Söküklerini Dik Sözlerinin

Erol Sunat

27-04-2023 10:37

Yarım elma, gönül alma diyememişiz. Sözlerimiz hiddetli, öfkeli, şiddetli, kırıcı, maksadını aşan, fütursuz, lüzumsuz, aşağılayıcı, insan onuruna yakışmayan, kalplerde derin izler bırakan, barışma ve affetme kapılarını kapatır bir şekilde sarf ediliyor. En ağır sözler, siyasette…En ağır sözler ticarette…En ağır sözler en olmadık durumlarda ve olaylarda…Küfrün bini bir para…Yarın nasıl bakacak bu insanlar birbirinin yüzüne diye düşünüyorsunuz!

Siyasi yarışlara, mücadelelere, demokrasi içinde kalan rekabetlere, tahammülümüz yok! Zorla güzelliğin olmadığı, buraya kadar dendiği, yolların ayrıldığı noktalara hoşgörü ile bakamıyoruz.

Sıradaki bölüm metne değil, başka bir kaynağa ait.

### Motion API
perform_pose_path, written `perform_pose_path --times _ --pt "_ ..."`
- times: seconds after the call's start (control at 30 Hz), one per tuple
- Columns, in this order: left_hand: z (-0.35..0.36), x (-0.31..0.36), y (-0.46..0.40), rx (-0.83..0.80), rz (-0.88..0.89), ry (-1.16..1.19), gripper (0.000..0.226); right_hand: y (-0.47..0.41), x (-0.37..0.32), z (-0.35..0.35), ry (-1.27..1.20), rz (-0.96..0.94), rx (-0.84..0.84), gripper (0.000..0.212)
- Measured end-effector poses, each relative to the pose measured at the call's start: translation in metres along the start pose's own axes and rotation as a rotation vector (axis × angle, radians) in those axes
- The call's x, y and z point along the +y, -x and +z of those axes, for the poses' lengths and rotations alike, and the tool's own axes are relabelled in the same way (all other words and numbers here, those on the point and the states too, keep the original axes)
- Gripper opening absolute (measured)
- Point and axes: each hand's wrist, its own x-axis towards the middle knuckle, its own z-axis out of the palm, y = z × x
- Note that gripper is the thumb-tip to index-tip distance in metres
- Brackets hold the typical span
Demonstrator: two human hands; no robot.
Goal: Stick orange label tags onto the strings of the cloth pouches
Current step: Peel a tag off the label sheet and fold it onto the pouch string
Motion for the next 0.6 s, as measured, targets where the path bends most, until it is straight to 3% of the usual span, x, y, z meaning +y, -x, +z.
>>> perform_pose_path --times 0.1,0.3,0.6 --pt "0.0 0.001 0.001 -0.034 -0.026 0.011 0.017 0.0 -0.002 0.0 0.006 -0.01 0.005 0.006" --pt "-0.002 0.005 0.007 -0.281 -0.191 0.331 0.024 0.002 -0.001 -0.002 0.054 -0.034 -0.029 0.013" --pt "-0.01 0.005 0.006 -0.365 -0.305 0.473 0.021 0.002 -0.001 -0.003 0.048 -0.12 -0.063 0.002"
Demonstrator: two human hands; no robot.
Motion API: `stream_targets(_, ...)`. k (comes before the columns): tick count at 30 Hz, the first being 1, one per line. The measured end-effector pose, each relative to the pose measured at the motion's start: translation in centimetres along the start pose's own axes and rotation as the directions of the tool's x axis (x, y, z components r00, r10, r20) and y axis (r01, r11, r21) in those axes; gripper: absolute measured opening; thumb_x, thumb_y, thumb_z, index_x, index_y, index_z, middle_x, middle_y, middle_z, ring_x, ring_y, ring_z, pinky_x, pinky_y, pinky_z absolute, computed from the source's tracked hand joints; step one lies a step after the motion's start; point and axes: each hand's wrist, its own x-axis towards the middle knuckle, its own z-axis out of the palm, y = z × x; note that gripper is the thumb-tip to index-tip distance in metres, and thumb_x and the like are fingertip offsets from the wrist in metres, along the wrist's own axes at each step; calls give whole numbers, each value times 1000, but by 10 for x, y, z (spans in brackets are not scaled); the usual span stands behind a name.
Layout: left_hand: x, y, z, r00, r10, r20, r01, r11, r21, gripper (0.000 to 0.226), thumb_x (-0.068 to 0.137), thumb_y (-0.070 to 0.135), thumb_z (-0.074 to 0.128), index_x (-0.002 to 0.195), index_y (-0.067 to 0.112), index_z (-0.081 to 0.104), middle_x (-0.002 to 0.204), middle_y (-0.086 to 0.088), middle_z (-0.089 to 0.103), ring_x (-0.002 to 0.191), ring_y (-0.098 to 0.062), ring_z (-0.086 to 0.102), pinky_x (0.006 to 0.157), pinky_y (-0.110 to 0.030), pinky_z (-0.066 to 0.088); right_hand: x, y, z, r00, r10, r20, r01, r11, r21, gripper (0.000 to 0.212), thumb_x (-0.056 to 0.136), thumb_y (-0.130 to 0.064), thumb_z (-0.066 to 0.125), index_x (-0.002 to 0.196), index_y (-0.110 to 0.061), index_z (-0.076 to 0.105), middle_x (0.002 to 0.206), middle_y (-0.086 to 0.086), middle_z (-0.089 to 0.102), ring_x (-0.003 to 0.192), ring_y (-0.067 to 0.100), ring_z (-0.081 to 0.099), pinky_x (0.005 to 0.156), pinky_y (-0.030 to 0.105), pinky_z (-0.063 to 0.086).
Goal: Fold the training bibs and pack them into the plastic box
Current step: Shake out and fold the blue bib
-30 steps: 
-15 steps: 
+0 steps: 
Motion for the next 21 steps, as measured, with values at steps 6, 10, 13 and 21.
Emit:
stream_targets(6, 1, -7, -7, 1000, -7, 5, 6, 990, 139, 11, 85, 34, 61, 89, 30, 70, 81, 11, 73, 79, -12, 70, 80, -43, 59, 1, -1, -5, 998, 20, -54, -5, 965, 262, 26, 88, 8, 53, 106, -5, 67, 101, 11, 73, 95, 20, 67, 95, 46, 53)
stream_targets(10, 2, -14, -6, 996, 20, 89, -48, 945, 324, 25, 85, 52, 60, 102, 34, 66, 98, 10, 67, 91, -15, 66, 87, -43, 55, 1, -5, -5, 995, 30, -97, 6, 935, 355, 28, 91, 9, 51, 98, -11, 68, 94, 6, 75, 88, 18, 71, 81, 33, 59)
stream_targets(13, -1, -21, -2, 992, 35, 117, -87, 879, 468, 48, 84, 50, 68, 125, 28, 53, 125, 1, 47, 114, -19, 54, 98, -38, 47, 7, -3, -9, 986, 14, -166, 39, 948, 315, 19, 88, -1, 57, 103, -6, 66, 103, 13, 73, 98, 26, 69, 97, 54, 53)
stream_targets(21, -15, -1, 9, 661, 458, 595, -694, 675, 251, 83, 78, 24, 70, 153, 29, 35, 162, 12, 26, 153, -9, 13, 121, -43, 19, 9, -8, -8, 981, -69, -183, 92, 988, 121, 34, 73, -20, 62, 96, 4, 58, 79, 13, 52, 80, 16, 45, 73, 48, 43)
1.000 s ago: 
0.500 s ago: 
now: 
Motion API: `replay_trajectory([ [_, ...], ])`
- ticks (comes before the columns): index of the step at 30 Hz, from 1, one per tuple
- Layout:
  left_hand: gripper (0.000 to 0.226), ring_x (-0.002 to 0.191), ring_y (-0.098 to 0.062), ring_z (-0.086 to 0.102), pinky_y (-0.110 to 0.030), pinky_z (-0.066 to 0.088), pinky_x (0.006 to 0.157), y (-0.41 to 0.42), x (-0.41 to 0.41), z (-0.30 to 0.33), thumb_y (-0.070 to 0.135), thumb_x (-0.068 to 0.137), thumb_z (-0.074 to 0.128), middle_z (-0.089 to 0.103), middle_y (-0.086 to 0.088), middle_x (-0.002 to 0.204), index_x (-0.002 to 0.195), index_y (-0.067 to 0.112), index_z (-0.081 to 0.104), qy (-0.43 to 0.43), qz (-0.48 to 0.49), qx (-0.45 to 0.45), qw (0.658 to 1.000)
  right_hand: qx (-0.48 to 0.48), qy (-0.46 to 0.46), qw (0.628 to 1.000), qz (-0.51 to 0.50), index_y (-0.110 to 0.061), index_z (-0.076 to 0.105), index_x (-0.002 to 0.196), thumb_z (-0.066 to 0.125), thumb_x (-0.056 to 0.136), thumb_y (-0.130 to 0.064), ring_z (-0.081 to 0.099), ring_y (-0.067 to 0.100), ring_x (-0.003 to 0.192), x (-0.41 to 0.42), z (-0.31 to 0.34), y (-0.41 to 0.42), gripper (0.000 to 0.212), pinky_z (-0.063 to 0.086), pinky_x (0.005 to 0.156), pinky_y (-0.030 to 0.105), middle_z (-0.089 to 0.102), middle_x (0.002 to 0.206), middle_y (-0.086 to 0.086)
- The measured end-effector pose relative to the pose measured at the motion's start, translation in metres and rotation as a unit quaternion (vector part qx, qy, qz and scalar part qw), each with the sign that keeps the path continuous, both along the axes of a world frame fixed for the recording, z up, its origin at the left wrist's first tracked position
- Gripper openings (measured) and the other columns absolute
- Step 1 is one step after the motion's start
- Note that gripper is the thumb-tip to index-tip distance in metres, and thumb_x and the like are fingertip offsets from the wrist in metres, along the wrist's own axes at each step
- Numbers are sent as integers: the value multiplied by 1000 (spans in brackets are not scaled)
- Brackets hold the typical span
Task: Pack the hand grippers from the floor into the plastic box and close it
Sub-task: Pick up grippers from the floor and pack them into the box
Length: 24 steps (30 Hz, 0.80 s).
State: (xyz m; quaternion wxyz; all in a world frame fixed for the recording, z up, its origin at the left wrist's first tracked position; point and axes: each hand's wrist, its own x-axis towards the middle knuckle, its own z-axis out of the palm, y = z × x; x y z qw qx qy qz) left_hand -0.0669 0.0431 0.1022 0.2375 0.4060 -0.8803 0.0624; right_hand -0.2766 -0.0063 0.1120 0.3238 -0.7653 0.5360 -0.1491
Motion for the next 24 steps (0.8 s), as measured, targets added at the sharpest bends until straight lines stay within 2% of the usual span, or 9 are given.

İnsanları karalıyoruz! İftiralar atıyoruz! Kulplar takıyoruz! Çamurların içine itiyoruz! Dilimiz sökük dolu…Dilimizin söküğünü dikecek terzi yok! Olsa bile itibar etmiyor, çevremizde bulunsun istemiyoruz. Terzi kendi söküğünü dikemezmiş deyimine sığınma konusunda ise elimize su dökecek yok!

Her kem söz, her amiyane tabir, her küfür, her hakaret, sözün söküğü! Bu sökük sözlerin tamamı bizim ağzımızdan çıkıyor. Ok misali, çıktıktan sonra geri dönüşü, telafisi yok!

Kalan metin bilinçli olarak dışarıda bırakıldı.